"A styling game helped me rediscover my inner creative during the pandemic—and I’m not alone. The virtual fashion revolution is coming."
05.18.2021 09:00 AM
A FEW MONTHS ago I discovered an unexpected, mind-soothing salve: Drest, a fashion styling game I downloaded when it came out in 2019 but hadn’t yet actually played. Now I’m on it constantly.
As a thirtysomething obsessed with luxury fashion, I love the creativity and artistry of fashion, but I’m not a fan of the industry’s murky ethics. And Drest feels very much like it’s made for me, although people aged 18 to 60 around the globe are playing it (including those likely to be featured in it, like Kate Moss). Best of all, it satiates my appetite for fashion without costing me a penny. For those who want to spend, there’s ample opportunity, from in-game upgrades to buying yourself that Simone Rocha beaded bag you keep adding to every virtual outfit.
Each morning, I’ll choose a few styling challenges to do, adding stickers to a mood board or giving a model an Audrey Hepburn red-carpet look.
Drest is just one of many ways fashion lovers can consume high-fashion content through mobile and video games. Louis Vuitton partnered with Riot Games’ League of Legends on prestige skins for 2019’s League of Legends World Championship Finals. (In April 2021, Riot announced a new collaboration with UNIQLO.) Marc Jacobs and Valentino outfits have turned up in Animal Crossing; Burberry has its own range of cutesy website games like B Surf, a fun Mario Kart-meets-monogram racing game, and the brand created skins for Tencent’s Honor of Kings characters.
Drest is designed with a fashion editor’s vision. The game was created by Lucy Yeomans, former editor of Porter magazine, head of content at Net-a-Porter, and editor-in-chief of Harper’s Bazaar UK. It features a curated selection of big-name brands as well as up-and-coming labels. One particularly pleasing aspect of the game (which doesn’t reflect how the fashion world typically operates), is how the smaller brands get as much visibility as the big ones.

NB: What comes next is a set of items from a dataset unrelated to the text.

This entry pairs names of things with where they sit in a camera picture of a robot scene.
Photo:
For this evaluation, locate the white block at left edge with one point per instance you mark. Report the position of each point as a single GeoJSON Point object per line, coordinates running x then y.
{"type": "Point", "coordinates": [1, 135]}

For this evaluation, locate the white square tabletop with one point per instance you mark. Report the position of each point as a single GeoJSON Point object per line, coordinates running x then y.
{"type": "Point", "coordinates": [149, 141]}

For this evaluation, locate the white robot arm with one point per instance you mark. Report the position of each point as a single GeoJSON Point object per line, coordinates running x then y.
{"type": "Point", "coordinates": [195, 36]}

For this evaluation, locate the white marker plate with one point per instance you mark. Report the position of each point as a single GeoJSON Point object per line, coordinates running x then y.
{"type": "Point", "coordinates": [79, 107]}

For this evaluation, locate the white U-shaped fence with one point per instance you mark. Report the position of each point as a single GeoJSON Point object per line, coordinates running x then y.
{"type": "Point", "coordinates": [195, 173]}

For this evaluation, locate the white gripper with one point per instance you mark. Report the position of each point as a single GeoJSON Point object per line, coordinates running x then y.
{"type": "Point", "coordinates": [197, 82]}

Of course, it’s no surprise that luxury fashion brands want to position themselves at the center of an industry that made $175 billion in 2020, one with an increasing number of women. A 2020 report from the Entertainment Software Association found that women account for 41 percent of all gamers in the United States. Esports are also infiltrating popular culture, with an audience that’s predicted to reach 729 million in 2021, according to research from Newzoo.
Like other reward-based mobile games, Drest nurtures friendly competition and gives players added benefits the more often they engage with it. Those looking for quick upgrades can pay to unlock goodies or book supermodel shoots with digital versions of Natalia Vodianova and Precious Lee.

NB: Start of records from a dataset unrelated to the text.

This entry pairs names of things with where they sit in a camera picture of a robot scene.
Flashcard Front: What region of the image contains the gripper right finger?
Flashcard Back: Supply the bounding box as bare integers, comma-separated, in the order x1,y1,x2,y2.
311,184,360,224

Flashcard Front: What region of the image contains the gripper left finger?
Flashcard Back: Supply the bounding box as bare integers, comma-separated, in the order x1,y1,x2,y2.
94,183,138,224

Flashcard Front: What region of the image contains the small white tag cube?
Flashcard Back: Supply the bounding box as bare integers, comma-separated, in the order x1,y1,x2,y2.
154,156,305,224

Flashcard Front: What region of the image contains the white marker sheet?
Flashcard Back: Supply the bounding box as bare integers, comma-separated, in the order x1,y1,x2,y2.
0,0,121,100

The game has certainly provided me with some much-needed escapism, as well as a healthy dose of fashion news and community camaraderie. I’m considered a “creative player,” someone who plays for joy and inspiration rather than trying to rise up the rankings. Having (virtual) access to amazing garments I can’t afford and don’t have occasion to wear in reality, is a source of pleasure in itself.
But Drest is more than a bit of fun; it’s also reflective of a changing fashion industry that’s embracing all things virtual and heading to games to engage directly with consumers. The same customers you’ll find gaming are the ones who view many of the traditional approaches to fashion and retail as cumbersome and outdated. Data from thredUP suggests that the secondhand fashion market, including apps like Poshmark and Depop, will hit $64 billion in the next five years. These digital platforms are thriving because they encourage a gentler, circular approach to fashion as well as nurturing a strong sense of community, much like what you find in gaming communities.
Gaming Plus Fashion Just Makes Sense
Fashion has been slow on the uptake with digital and immersive technologies, but the pandemic forced the industry’s hand. Businesses grappled with new ways to reach consumers as global fashion events were canceled and stores closed.
“The pandemic accelerated the mainstream visibility of these subcultures that are having a huge impact,” says Benoit Pagotto, one of three cofounders of RTFKT Studios, purveyors of virtual sneakers and NFT collectibles. Its recent virtual sneaker collaboration with Fewocious raised over $3 million.